EXERCISE REQUIREMENTS>
Drop the images. Copy every line below character for character.

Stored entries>
+ + + +

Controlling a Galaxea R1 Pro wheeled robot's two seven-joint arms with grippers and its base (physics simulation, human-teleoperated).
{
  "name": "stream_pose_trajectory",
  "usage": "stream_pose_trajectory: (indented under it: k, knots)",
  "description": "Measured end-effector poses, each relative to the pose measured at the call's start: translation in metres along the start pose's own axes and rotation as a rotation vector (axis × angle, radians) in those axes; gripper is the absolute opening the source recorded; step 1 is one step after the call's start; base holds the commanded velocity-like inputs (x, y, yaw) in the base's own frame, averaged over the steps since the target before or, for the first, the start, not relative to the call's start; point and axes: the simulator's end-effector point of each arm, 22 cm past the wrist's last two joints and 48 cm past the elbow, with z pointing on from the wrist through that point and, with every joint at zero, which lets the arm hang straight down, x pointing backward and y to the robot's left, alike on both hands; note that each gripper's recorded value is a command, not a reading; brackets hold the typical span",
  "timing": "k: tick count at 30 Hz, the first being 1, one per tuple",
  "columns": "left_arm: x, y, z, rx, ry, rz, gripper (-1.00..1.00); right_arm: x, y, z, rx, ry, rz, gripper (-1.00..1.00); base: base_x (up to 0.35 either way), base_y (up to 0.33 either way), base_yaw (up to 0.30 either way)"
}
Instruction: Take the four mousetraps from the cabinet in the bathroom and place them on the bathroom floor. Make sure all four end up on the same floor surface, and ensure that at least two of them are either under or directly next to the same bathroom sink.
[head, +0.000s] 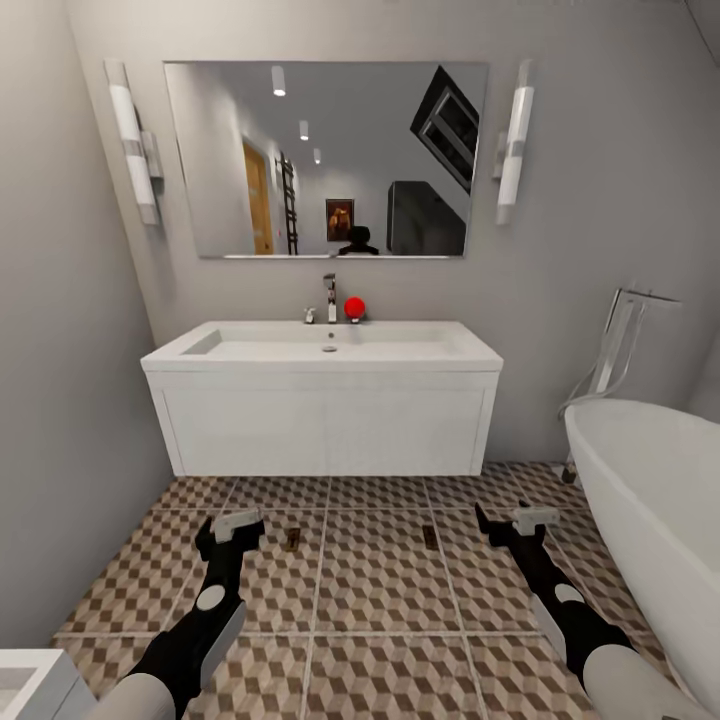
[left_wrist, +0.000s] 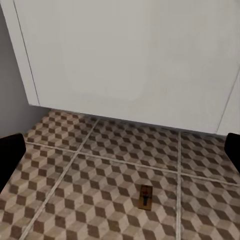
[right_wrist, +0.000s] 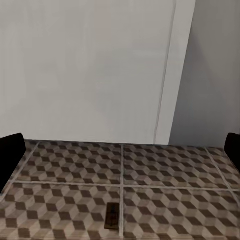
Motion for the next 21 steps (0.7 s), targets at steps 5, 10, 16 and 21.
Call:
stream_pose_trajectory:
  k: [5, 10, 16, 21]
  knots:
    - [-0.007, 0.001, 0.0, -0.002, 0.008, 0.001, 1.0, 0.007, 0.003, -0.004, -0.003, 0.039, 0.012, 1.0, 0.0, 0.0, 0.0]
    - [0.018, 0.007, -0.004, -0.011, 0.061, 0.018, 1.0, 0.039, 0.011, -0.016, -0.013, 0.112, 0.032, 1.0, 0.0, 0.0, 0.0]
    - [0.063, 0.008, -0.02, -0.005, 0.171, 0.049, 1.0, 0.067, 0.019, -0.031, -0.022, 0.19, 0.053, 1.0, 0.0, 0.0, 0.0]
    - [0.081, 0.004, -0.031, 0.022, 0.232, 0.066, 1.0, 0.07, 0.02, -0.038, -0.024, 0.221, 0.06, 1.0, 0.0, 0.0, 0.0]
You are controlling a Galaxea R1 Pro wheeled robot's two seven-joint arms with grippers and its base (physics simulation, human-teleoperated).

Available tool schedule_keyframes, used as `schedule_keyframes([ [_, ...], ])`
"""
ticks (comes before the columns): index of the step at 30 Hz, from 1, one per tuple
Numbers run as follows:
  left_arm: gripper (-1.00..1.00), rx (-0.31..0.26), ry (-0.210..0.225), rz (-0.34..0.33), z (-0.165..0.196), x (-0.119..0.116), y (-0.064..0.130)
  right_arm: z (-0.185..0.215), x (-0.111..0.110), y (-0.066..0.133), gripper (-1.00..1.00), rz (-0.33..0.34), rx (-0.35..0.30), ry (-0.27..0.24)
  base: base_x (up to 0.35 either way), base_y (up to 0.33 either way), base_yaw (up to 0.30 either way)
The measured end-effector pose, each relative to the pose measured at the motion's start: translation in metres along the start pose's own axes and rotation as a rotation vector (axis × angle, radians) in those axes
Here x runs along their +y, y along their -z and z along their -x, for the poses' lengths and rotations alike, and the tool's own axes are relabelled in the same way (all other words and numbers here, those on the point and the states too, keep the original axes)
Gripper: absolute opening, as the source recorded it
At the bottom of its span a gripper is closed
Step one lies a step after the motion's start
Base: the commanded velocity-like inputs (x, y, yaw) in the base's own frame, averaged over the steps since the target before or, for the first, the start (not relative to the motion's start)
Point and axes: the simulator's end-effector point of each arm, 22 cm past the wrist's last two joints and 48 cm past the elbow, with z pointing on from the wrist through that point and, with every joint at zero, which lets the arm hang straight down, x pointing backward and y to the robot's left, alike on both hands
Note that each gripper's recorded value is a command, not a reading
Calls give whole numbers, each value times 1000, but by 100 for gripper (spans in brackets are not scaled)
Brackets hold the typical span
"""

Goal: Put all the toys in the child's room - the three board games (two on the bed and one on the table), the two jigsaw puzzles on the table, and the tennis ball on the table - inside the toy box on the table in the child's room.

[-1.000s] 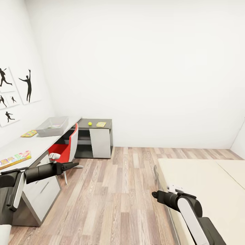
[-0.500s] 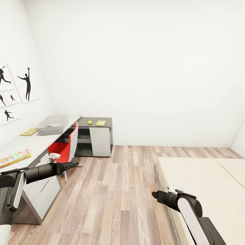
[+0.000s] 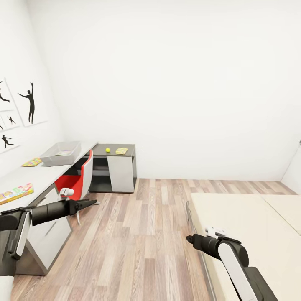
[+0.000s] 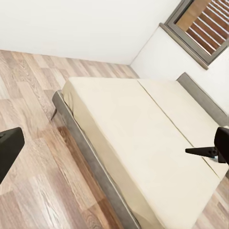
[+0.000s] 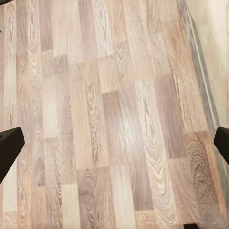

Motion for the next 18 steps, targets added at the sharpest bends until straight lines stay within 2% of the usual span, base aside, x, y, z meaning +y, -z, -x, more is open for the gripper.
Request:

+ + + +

OUTPUT OF THE EXERCISE>
Controlling a Galaxea R1 Pro wheeled robot's two seven-joint arms with grippers and its base (physics simulation, human-teleoperated).
{
  "name": "stream_pose_trajectory",
  "usage": "stream_pose_trajectory: (indented under it: k, knots)",
  "description": "Measured end-effector poses, each relative to the pose measured at the call's start: translation in metres along the start pose's own axes and rotation as a rotation vector (axis × angle, radians) in those axes; gripper is the absolute opening the source recorded; step 1 is one step after the call's start; base holds the commanded velocity-like inputs (x, y, yaw) in the base's own frame, averaged over the steps since the target before or, for the first, the start, not relative to the call's start; point and axes: the simulator's end-effector point of each arm, 22 cm past the wrist's last two joints and 48 cm past the elbow, with z pointing on from the wrist through that point and, with every joint at zero, which lets the arm hang straight down, x pointing backward and y to the robot's left, alike on both hands; note that each gripper's recorded value is a command, not a reading; brackets hold the typical span",
  "timing": "k: tick count at 30 Hz, the first being 1, one per tuple",
  "columns": "left_arm: x, y, z, rx, ry, rz, gripper (-1.00..1.00); right_arm: x, y, z, rx, ry, rz, gripper (-1.00..1.00); base: base_x (up to 0.35 either way), base_y (up to 0.33 either way), base_yaw (up to 0.30 either way)"
}
Instruction: Take the four mousetraps from the cabinet in the bathroom and place them on the bathroom floor. Make sure all four end up on the same floor surface, and ensure that at least two of them are either under or directly next to the same bathroom sink.
[head, +0.000s] 
[left_wrist, +0.000s] 
[right_wrist, +0.000s] 
Motion for the next 21 steps (0.7 s), targets at steps 5, 10, 16 and 21.
Call:
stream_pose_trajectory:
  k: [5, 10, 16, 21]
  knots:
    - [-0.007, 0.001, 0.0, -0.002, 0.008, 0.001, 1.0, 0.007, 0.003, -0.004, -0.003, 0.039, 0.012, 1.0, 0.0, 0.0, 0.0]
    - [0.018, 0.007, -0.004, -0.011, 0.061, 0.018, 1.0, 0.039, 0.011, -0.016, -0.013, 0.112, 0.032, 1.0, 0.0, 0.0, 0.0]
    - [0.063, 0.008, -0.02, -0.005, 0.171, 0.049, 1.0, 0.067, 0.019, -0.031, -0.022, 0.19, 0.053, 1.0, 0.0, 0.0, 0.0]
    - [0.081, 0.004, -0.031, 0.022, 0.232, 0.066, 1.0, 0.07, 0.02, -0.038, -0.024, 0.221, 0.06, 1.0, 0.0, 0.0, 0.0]
You are controlling a Galaxea R1 Pro wheeled robot's two seven-joint arms with grippers and its base (physics simulation, human-teleoperated).

Available tool schedule_keyframes, used as `schedule_keyframes([ [_, ...], ])`
"""
ticks (comes before the columns): index of the step at 30 Hz, from 1, one per tuple
Numbers run as follows:
  left_arm: gripper (-1.00..1.00), rx (-0.31..0.26), ry (-0.210..0.225), rz (-0.34..0.33), z (-0.165..0.196), x (-0.119..0.116), y (-0.064..0.130)
  right_arm: z (-0.185..0.215), x (-0.111..0.110), y (-0.066..0.133), gripper (-1.00..1.00), rz (-0.33..0.34), rx (-0.35..0.30), ry (-0.27..0.24)
  base: base_x (up to 0.35 either way), base_y (up to 0.33 either way), base_yaw (up to 0.30 either way)
The measured end-effector pose, each relative to the pose measured at the motion's start: translation in metres along the start pose's own axes and rotation as a rotation vector (axis × angle, radians) in those axes
Here x runs along their +y, y along their -z and z along their -x, for the poses' lengths and rotations alike, and the tool's own axes are relabelled in the same way (all other words and numbers here, those on the point and the states too, keep the original axes)
Gripper: absolute opening, as the source recorded it
At the bottom of its span a gripper is closed
Step one lies a step after the motion's start
Base: the commanded velocity-like inputs (x, y, yaw) in the base's own frame, averaged over the steps since the target before or, for the first, the start (not relative to the motion's start)
Point and axes: the simulator's end-effector point of each arm, 22 cm past the wrist's last two joints and 48 cm past the elbow, with z pointing on from the wrist through that point and, with every joint at zero, which lets the arm hang straight down, x pointing backward and y to the robot's left, alike on both hands
Note that each gripper's recorded value is a command, not a reading
Calls give whole numbers, each value times 1000, but by 100 for gripper (spans in brackets are not scaled)
Brackets hold the typical span
"""

Goal: Put all the toys in the child's room - the three board games (two on the bed and one on the table), the two jigsaw puzzles on the table, and the tennis ball on the table - inside the toy box on the table in the child's room.

[-1.000s] 
[-0.500s] 
[+0.000s] 
[+0.000s] 
[+0.000s] 

Motion for the next 18 steps, targets added at the sharpest bends until straight lines stay within 2% of the usual span, base aside, x, y, z meaning +y, -z, -x, more is open for the gripper.
Request:

What was produced is the complete output.